Add a prometheus label mapping component #2025

vaxvms · 2024-11-04T14:51:57Z

PR Description

This PR add a prometheus component to create a label based on a source_label value and a static mapping table.

Which issue(s) this PR fixes

For a large mapping table, using regex with prometheus.relabel is inefficient

Notes to the Reviewer

PR Checklist

CHANGELOG.md updated
Documentation added
Tests updated

CLAassistant · 2024-11-04T14:52:04Z

All committers have signed the CLA.

clayton-cornell

Some initial doc review comments

docs/sources/reference/components/prometheus/prometheus.mapping.md

thampiotr · 2024-11-06T10:17:33Z

Thanks for contributing.

For a large mapping table, using regex with prometheus.relabel is inefficient

Could you share the use case and performance differences? In many cases users can use discovery.relabel to add the team=X labels - and then the overhead is much smaller, because it's not samples, but targets that are relabeled.

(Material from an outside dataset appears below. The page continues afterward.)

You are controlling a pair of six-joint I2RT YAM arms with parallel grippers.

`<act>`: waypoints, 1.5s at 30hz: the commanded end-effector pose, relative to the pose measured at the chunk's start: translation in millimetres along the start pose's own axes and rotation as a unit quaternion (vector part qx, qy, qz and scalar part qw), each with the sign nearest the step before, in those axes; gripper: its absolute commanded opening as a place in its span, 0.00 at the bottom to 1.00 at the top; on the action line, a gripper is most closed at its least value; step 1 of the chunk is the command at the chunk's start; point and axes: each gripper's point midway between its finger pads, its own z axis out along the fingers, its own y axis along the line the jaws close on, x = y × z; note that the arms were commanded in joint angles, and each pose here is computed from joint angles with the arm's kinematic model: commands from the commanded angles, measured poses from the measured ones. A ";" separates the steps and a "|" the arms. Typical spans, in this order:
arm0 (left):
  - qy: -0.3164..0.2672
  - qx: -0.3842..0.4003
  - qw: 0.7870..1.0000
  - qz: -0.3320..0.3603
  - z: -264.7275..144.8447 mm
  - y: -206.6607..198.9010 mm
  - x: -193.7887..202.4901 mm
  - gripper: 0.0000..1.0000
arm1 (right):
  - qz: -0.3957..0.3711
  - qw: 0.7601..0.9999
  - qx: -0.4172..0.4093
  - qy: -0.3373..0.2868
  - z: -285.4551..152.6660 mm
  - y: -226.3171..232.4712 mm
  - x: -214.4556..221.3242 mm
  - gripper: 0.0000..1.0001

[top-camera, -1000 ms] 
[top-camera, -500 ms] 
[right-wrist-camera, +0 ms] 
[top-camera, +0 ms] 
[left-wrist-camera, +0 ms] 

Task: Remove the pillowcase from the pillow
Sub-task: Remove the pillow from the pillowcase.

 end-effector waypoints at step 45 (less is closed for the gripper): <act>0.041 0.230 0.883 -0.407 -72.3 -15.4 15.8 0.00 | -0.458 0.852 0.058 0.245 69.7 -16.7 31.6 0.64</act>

If the reason to add this is that prometheus.relabel it's not efficient, we will need some more data on how inefficient it is and whether it could be optimised to work faster. Any new solution we would consider will require benchmarks to prove that it's more efficient. We also generally want to avoid having many ways of doing the same thing - but there can be exceptions.

vaxvms · 2024-11-06T16:13:10Z

I have to map a label holding the service ID to a label holding the tenant ID.

My test case is using X services ID mapped to Y tenants. My test case is mapping 100 different services ID to a single tenant.
Obviously, Y<=X.

Using prometheus.relabel, with X set to 20k (and Y to 200), i'm consuming 20 vCPU. I'm also having a 49% failure rate

Using prometheus.mapping, with X set to 100k (and Y to 1k), i'm consuming 2 vCPU

As my worst case can be X == Y, i haven't try to summarize regex so i have a rule block for each service ID

thampiotr · 2024-11-19T11:34:07Z

Thanks for sharing some performance data. Have you tried to use discovery.relabel instead?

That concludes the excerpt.